PROBLEM DESCRIPTION >>
All the records below must be returned exactly as they stand.
##### GIVEN RECORDS
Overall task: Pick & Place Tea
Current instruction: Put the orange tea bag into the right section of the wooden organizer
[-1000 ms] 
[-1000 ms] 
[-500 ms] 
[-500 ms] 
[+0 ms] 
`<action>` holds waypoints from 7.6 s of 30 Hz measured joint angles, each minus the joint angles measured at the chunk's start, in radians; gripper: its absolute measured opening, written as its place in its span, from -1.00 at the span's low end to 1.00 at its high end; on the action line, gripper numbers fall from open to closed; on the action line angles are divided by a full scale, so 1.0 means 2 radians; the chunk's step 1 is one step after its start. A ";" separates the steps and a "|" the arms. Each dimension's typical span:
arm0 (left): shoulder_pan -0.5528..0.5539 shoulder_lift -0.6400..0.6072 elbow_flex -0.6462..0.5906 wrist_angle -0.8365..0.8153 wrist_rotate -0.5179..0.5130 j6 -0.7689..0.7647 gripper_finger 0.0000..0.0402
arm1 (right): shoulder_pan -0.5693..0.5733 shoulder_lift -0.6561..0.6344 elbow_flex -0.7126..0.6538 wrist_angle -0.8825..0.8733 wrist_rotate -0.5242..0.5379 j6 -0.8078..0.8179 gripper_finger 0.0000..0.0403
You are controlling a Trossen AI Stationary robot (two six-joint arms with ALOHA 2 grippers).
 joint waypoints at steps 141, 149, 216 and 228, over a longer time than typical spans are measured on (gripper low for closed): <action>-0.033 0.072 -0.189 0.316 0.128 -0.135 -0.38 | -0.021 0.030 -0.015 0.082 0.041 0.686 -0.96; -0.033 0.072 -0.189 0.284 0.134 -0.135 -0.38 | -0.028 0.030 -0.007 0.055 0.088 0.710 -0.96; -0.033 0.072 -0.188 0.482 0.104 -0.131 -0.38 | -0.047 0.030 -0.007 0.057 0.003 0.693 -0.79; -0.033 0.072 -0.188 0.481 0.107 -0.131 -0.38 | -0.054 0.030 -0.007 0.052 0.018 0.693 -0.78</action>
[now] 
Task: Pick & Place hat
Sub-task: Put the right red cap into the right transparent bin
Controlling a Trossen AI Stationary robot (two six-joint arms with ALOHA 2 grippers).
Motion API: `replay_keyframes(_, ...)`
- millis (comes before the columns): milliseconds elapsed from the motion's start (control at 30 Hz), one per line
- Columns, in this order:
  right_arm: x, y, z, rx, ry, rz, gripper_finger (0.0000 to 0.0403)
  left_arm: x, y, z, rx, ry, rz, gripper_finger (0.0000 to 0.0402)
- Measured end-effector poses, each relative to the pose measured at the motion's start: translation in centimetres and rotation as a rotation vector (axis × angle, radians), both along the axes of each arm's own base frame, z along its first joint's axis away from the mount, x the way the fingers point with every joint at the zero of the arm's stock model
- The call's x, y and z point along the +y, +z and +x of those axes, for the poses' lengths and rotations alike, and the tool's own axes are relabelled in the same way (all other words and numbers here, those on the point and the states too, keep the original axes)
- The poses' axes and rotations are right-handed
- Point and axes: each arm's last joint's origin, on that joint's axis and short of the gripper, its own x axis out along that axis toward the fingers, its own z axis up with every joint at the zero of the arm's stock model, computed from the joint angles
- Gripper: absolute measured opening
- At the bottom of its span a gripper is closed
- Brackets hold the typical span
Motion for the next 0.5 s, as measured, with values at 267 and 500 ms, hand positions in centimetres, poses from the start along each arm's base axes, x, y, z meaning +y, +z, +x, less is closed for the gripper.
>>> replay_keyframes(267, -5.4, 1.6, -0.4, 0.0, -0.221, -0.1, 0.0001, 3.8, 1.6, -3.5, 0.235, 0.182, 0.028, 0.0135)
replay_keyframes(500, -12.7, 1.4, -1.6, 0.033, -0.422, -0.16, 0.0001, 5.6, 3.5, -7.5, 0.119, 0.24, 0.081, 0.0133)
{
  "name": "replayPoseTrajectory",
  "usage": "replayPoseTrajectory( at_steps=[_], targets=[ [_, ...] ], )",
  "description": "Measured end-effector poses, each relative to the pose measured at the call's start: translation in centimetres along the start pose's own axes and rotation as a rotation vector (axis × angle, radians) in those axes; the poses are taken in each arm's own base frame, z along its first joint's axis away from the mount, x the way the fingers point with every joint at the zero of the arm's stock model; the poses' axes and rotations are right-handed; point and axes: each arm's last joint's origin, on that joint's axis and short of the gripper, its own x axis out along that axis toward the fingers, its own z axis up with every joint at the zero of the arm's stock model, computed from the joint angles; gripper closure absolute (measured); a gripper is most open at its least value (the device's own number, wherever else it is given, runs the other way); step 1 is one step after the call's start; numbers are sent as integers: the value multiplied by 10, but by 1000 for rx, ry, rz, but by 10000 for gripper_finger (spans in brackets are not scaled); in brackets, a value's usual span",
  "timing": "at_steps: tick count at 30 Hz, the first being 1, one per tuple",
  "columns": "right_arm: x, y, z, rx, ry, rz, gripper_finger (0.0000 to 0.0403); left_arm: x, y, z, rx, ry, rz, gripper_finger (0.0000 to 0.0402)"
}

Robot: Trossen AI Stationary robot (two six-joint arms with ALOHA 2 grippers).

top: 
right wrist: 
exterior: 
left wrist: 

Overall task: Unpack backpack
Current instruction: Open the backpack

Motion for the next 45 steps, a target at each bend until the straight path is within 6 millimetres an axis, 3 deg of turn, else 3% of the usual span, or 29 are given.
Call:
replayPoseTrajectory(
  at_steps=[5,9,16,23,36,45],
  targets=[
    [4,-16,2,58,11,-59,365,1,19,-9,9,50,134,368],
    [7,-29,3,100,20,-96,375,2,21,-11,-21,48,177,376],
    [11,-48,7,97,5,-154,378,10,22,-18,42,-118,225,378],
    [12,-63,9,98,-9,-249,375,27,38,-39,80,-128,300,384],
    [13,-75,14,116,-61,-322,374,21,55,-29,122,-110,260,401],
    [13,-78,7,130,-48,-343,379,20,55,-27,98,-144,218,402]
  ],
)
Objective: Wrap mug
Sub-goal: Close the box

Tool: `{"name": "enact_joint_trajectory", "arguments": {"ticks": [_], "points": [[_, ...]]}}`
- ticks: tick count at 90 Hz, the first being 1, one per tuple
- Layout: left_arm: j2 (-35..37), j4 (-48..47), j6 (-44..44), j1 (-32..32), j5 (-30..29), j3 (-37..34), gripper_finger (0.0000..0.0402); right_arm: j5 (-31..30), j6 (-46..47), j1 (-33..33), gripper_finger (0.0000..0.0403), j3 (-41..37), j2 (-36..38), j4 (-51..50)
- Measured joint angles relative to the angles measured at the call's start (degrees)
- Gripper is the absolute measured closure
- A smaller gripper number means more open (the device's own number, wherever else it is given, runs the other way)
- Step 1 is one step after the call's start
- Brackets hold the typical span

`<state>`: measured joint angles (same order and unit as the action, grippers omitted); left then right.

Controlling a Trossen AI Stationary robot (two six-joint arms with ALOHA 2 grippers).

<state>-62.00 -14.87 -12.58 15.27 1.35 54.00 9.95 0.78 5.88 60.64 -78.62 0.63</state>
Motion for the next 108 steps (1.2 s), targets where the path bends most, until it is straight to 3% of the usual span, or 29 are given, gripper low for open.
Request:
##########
ANSWER FOR THE TASK >>
Overall task: Pick & Place Tea
Current instruction: Put the orange tea bag into the right section of the wooden organizer
[-1000 ms] 
[-1000 ms] 
[-500 ms] 
[-500 ms] 
[+0 ms] 
`<action>` holds waypoints from 7.6 s of 30 Hz measured joint angles, each minus the joint angles measured at the chunk's start, in radians; gripper: its absolute measured opening, written as its place in its span, from -1.00 at the span's low end to 1.00 at its high end; on the action line, gripper numbers fall from open to closed; on the action line angles are divided by a full scale, so 1.0 means 2 radians; the chunk's step 1 is one step after its start. A ";" separates the steps and a "|" the arms. Each dimension's typical span:
arm0 (left): shoulder_pan -0.5528..0.5539 shoulder_lift -0.6400..0.6072 elbow_flex -0.6462..0.5906 wrist_angle -0.8365..0.8153 wrist_rotate -0.5179..0.5130 j6 -0.7689..0.7647 gripper_finger 0.0000..0.0402
arm1 (right): shoulder_pan -0.5693..0.5733 shoulder_lift -0.6561..0.6344 elbow_flex -0.7126..0.6538 wrist_angle -0.8825..0.8733 wrist_rotate -0.5242..0.5379 j6 -0.8078..0.8179 gripper_finger 0.0000..0.0403
You are controlling a Trossen AI Stationary robot (two six-joint arms with ALOHA 2 grippers).
 joint waypoints at steps 141, 149, 216 and 228, over a longer time than typical spans are measured on (gripper low for closed): <action>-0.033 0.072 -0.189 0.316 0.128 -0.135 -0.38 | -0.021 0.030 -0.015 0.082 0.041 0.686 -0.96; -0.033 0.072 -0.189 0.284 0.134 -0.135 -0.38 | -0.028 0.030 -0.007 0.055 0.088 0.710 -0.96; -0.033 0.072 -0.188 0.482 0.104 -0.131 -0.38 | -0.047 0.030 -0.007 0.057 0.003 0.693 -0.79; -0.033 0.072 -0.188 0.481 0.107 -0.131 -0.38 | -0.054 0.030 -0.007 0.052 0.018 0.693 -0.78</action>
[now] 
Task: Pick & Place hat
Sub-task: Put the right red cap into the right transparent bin
Controlling a Trossen AI Stationary robot (two six-joint arms with ALOHA 2 grippers).
Motion API: `replay_keyframes(_, ...)`
- millis (comes before the columns): milliseconds elapsed from the motion's start (control at 30 Hz), one per line
- Columns, in this order:
  right_arm: x, y, z, rx, ry, rz, gripper_finger (0.0000 to 0.0403)
  left_arm: x, y, z, rx, ry, rz, gripper_finger (0.0000 to 0.0402)
- Measured end-effector poses, each relative to the pose measured at the motion's start: translation in centimetres and rotation as a rotation vector (axis × angle, radians), both along the axes of each arm's own base frame, z along its first joint's axis away from the mount, x the way the fingers point with every joint at the zero of the arm's stock model
- The call's x, y and z point along the +y, +z and +x of those axes, for the poses' lengths and rotations alike, and the tool's own axes are relabelled in the same way (all other words and numbers here, those on the point and the states too, keep the original axes)
- The poses' axes and rotations are right-handed
- Point and axes: each arm's last joint's origin, on that joint's axis and short of the gripper, its own x axis out along that axis toward the fingers, its own z axis up with every joint at the zero of the arm's stock model, computed from the joint angles
- Gripper: absolute measured opening
- At the bottom of its span a gripper is closed
- Brackets hold the typical span
Motion for the next 0.5 s, as measured, with values at 267 and 500 ms, hand positions in centimetres, poses from the start along each arm's base axes, x, y, z meaning +y, +z, +x, less is closed for the gripper.
>>> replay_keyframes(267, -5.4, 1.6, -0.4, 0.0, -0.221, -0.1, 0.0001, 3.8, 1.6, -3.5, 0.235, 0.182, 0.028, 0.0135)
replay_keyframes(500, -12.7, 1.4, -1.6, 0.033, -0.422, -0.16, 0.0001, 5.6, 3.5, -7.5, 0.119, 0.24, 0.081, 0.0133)
{
  "name": "replayPoseTrajectory",
  "usage": "replayPoseTrajectory( at_steps=[_], targets=[ [_, ...] ], )",
  "description": "Measured end-effector poses, each relative to the pose measured at the call's start: translation in centimetres along the start pose's own axes and rotation as a rotation vector (axis × angle, radians) in those axes; the poses are taken in each arm's own base frame, z along its first joint's axis away from the mount, x the way the fingers point with every joint at the zero of the arm's stock model; the poses' axes and rotations are right-handed; point and axes: each arm's last joint's origin, on that joint's axis and short of the gripper, its own x axis out along that axis toward the fingers, its own z axis up with every joint at the zero of the arm's stock model, computed from the joint angles; gripper closure absolute (measured); a gripper is most open at its least value (the device's own number, wherever else it is given, runs the other way); step 1 is one step after the call's start; numbers are sent as integers: the value multiplied by 10, but by 1000 for rx, ry, rz, but by 10000 for gripper_finger (spans in brackets are not scaled); in brackets, a value's usual span",
  "timing": "at_steps: tick count at 30 Hz, the first being 1, one per tuple",
  "columns": "right_arm: x, y, z, rx, ry, rz, gripper_finger (0.0000 to 0.0403); left_arm: x, y, z, rx, ry, rz, gripper_finger (0.0000 to 0.0402)"
}

Robot: Trossen AI Stationary robot (two six-joint arms with ALOHA 2 grippers).

top: 
right wrist: 
exterior: 
left wrist: 

Overall task: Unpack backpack
Current instruction: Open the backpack

Motion for the next 45 steps, a target at each bend until the straight path is within 6 millimetres an axis, 3 deg of turn, else 3% of the usual span, or 29 are given.
Call:
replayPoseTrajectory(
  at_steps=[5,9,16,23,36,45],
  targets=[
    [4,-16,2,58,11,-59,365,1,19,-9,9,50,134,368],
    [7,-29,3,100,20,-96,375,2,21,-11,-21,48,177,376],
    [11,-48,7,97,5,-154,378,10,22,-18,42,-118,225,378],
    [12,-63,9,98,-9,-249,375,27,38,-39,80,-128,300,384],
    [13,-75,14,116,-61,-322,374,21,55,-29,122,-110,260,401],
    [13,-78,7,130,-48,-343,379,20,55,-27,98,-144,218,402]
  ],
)
Objective: Wrap mug
Sub-goal: Close the box

Tool: `{"name": "enact_joint_trajectory", "arguments": {"ticks": [_], "points": [[_, ...]]}}`
- ticks: tick count at 90 Hz, the first being 1, one per tuple
- Layout: left_arm: j2 (-35..37), j4 (-48..47), j6 (-44..44), j1 (-32..32), j5 (-30..29), j3 (-37..34), gripper_finger (0.0000..0.0402); right_arm: j5 (-31..30), j6 (-46..47), j1 (-33..33), gripper_finger (0.0000..0.0403), j3 (-41..37), j2 (-36..38), j4 (-51..50)
- Measured joint angles relative to the angles measured at the call's start (degrees)
- Gripper is the absolute measured closure
- A smaller gripper number means more open (the device's own number, wherever else it is given, runs the other way)
- Step 1 is one step after the call's start
- Brackets hold the typical span

`<state>`: measured joint angles (same order and unit as the action, grippers omitted); left then right.

Controlling a Trossen AI Stationary robot (two six-joint arms with ALOHA 2 grippers).

<state>-62.00 -14.87 -12.58 15.27 1.35 54.00 9.95 0.78 5.88 60.64 -78.62 0.63</state>
Motion for the next 108 steps (1.2 s), targets where the path bends most, until it is straight to 3% of the usual span, or 29 are given, gripper low for open.
Request:

As written, the answer is complete.